I am still putting things off. Watching lots of TV. I'm almost caught up with Private Practice. The show keeps on bringing up crap for me. There's a huge focus on the fertility clinic part of the practice and that gets me. Then there's all the rape and trauma stuff. Then there's this constant stream of characters that cheat on their spouses/significant others. That would always annoy me when they do the storyline from the cheater's perspective and try to make it seem like not that bad of a thing. But now it angers me and hurts me. I can't see myself feeling any sympathy for them, or understanding for them. It's the way I view child molesters. Everyone has a negative view towards them. You can look at the whole cycle process and see that they were abused so that's why they are abusers. I don't give a fuck about it. There is no reason on earth that it's ok to abuse a child and there is no reason that it is ok to cheat on someone. I was tempted during my marriage. But it only ever stayed in fantasy. I even backed off on a friendship because I thought there might be a chance that this friend liked me for more than a friend. I did that because I was married and it would have been disrespectful to my husband and to my marriage to have given this other person the slightest chance to get into my psyche. So now I'm angry and hurt, again, that my husband couldn't bring himself to have that same respect for me.

Then it turns into the thought of what the fuck is so wrong with me that he could have known me the way he did and he still couldn't care enough about me to not do that to me. I hate him right now and I would still never wish that on him. I truly hope that Jen never cheats on him. Part of me feels like I should be wishing that on him, that maybe that would be more healthy. Maybe then I could let go of some of this pain of having been so completely betrayed by him. But I can't do it. I don't want anyone to feel like this. To have all of this self doubt.

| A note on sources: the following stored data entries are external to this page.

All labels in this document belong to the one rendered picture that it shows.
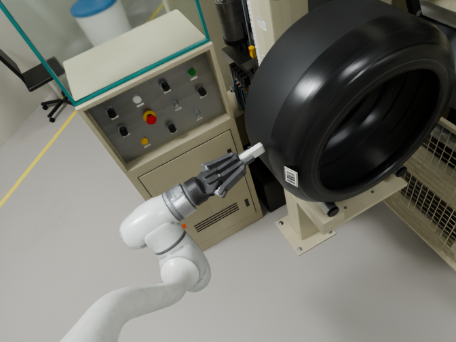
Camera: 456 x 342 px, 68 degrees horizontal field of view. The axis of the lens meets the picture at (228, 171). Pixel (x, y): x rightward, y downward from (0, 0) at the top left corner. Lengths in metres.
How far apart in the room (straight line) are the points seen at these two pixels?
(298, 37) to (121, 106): 0.76
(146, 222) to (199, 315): 1.26
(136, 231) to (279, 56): 0.58
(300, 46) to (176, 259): 0.62
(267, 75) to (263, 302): 1.41
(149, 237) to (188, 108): 0.73
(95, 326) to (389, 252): 1.78
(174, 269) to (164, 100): 0.76
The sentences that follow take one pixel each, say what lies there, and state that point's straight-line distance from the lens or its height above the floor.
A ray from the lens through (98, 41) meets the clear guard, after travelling 1.26.
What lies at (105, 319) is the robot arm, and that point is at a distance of 0.62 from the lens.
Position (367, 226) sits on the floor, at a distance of 2.21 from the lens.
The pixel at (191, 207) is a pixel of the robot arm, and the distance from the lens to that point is 0.90.
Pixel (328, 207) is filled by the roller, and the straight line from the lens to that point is 1.18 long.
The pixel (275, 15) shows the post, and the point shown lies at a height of 1.42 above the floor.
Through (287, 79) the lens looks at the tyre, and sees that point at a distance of 0.87.
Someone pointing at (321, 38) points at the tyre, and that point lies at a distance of 0.88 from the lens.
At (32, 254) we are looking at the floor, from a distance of 2.92.
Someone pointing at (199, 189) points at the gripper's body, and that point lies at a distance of 0.89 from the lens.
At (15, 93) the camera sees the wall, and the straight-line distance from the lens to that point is 4.18.
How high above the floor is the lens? 1.92
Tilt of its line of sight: 49 degrees down
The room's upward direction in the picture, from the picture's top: 20 degrees counter-clockwise

I've been cramping like crazy today. 3 months or so of really light cramping cycles. Then all night last night and I'm still cramping now late tonight. I joke that my body likes to hurt me. I've been doing better about pain though. I'm still a pretty big wimp. But after those gall bladder attacks last year, I'm not feeling so bad. I make myself think about those and the menstrual cramps aren't as bad. The migraines still get me pretty bad, but I've been getting better about just taking the pain meds immediately. Sometimes I catch myself thinking that it's just going to be a normal headache and there's no reason to add more chemicals to my body. Now I just take them. I did go through today without taking any pain meds for the cramps. I didn't have anything planned for today and so I spent all day with a blanket and my computer.

Eating hasn't been that great since I have been PMSing and cramping. But it hasn't been too terrible either. I really need to get back into drinking more water. I think that will have an impact. I did go for a 45 minute walk on Thursday and then danced and moved around for almost 4 hours Friday. I need to make myself get up and move around for at least a half hour tomorrow.

I should get to bed. I'm not sure why I've been procrastinating bed time lately. I really need to stop that. Jake tries to stay up with me and he needs more sleep than he gets. So, off to bed now.